**Prompt:** Please restate the material below word for word, from the first line through the one that contains "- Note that", inclusive.
--- Supplied material ---
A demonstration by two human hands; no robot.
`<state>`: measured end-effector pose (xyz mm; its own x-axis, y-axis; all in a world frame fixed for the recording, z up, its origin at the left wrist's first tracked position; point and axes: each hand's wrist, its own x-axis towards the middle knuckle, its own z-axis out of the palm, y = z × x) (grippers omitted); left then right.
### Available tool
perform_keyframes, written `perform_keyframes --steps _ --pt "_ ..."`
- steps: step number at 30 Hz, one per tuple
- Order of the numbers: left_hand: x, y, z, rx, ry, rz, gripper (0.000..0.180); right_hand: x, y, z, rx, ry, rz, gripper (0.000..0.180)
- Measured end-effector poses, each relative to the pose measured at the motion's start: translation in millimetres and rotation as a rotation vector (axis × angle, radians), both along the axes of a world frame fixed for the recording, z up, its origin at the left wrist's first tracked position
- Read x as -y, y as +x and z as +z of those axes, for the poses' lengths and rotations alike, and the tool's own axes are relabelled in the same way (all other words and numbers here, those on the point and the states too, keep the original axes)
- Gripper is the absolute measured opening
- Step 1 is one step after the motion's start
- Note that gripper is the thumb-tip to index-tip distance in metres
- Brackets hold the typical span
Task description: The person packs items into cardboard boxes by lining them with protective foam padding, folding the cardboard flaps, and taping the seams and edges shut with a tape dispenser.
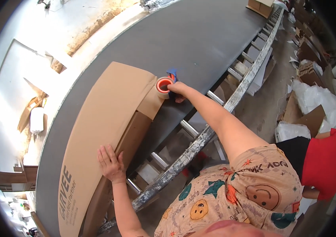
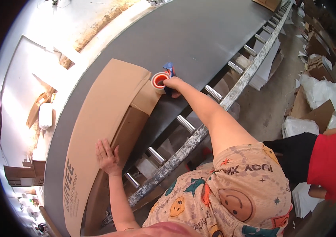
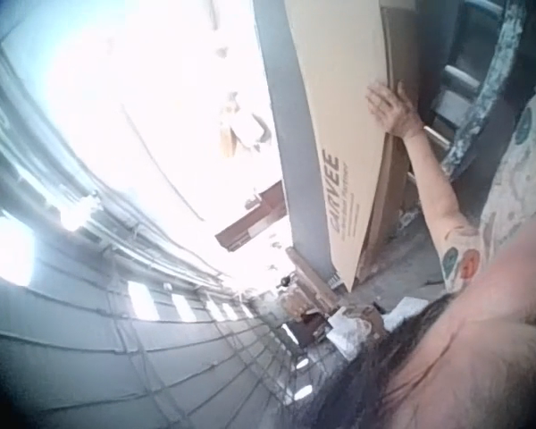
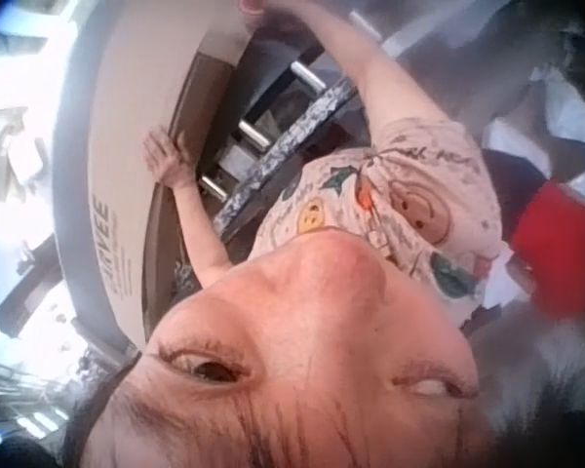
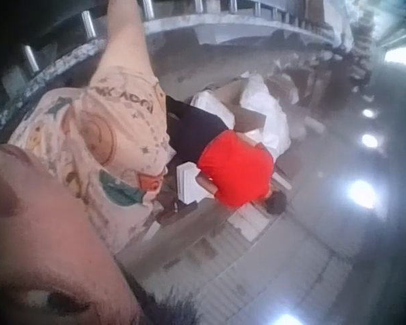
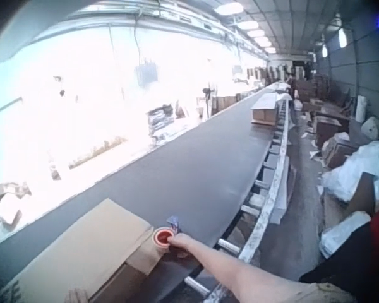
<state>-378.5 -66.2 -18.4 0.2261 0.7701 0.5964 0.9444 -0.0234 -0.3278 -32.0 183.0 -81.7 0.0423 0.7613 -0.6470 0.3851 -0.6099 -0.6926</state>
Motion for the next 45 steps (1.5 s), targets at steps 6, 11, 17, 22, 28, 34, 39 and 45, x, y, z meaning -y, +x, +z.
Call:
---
**Solution to the exercise:**
A demonstration by two human hands; no robot.
`<state>`: measured end-effector pose (xyz mm; its own x-axis, y-axis; all in a world frame fixed for the recording, z up, its origin at the left wrist's first tracked position; point and axes: each hand's wrist, its own x-axis towards the middle knuckle, its own z-axis out of the palm, y = z × x) (grippers omitted); left then right.
### Available tool
perform_keyframes, written `perform_keyframes --steps _ --pt "_ ..."`
- steps: step number at 30 Hz, one per tuple
- Order of the numbers: left_hand: x, y, z, rx, ry, rz, gripper (0.000..0.180); right_hand: x, y, z, rx, ry, rz, gripper (0.000..0.180)
- Measured end-effector poses, each relative to the pose measured at the motion's start: translation in millimetres and rotation as a rotation vector (axis × angle, radians), both along the axes of a world frame fixed for the recording, z up, its origin at the left wrist's first tracked position
- Read x as -y, y as +x and z as +z of those axes, for the poses' lengths and rotations alike, and the tool's own axes are relabelled in the same way (all other words and numbers here, those on the point and the states too, keep the original axes)
- Gripper is the absolute measured opening
- Step 1 is one step after the motion's start
- Note that gripper is the thumb-tip to index-tip distance in metres

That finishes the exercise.